▶ **Problem to work on**: Reproduce, with no changes, the line where "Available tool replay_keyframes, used" appears and every subsequent line of the listing, the last one included.

▶ **The data**:
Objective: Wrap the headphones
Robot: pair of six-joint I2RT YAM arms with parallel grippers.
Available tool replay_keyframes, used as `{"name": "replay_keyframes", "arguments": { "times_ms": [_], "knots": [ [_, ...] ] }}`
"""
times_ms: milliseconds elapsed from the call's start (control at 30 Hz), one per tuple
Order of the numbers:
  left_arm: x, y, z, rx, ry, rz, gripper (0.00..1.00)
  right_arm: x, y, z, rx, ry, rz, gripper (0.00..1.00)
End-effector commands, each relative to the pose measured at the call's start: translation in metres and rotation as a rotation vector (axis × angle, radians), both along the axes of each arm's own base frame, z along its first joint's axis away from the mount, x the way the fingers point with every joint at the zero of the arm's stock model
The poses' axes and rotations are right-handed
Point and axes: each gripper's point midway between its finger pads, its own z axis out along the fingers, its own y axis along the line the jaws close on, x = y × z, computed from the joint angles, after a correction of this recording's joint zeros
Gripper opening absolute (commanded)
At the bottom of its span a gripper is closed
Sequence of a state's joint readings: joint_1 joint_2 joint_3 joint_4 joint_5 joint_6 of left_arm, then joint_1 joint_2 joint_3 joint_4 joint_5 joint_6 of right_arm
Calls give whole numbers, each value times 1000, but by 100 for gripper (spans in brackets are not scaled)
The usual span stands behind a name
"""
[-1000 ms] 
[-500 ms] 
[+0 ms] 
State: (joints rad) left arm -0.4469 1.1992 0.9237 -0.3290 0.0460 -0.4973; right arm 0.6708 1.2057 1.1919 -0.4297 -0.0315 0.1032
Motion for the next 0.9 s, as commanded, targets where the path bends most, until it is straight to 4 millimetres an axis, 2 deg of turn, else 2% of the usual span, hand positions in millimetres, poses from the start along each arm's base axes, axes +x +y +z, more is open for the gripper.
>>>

▶ **Exercise result**:
Available tool replay_keyframes, used as `{"name": "replay_keyframes", "arguments": { "times_ms": [_], "knots": [ [_, ...] ] }}`
"""
times_ms: milliseconds elapsed from the call's start (control at 30 Hz), one per tuple
Order of the numbers:
  left_arm: x, y, z, rx, ry, rz, gripper (0.00..1.00)
  right_arm: x, y, z, rx, ry, rz, gripper (0.00..1.00)
End-effector commands, each relative to the pose measured at the call's start: translation in metres and rotation as a rotation vector (axis × angle, radians), both along the axes of each arm's own base frame, z along its first joint's axis away from the mount, x the way the fingers point with every joint at the zero of the arm's stock model
The poses' axes and rotations are right-handed
Point and axes: each gripper's point midway between its finger pads, its own z axis out along the fingers, its own y axis along the line the jaws close on, x = y × z, computed from the joint angles, after a correction of this recording's joint zeros
Gripper opening absolute (commanded)
At the bottom of its span a gripper is closed
Sequence of a state's joint readings: joint_1 joint_2 joint_3 joint_4 joint_5 joint_6 of left_arm, then joint_1 joint_2 joint_3 joint_4 joint_5 joint_6 of right_arm
Calls give whole numbers, each value times 1000, but by 100 for gripper (spans in brackets are not scaled)
The usual span stands behind a name
"""
[-1000 ms] 
[-500 ms] 
[+0 ms] 
State: (joints rad) left arm -0.4469 1.1992 0.9237 -0.3290 0.0460 -0.4973; right arm 0.6708 1.2057 1.1919 -0.4297 -0.0315 0.1032
Motion for the next 0.9 s, as commanded, targets where the path bends most, until it is straight to 4 millimetres an axis, 2 deg of turn, else 2% of the usual span, hand positions in millimetres, poses from the start along each arm's base axes, axes +x +y +z, more is open for the gripper.
>>>

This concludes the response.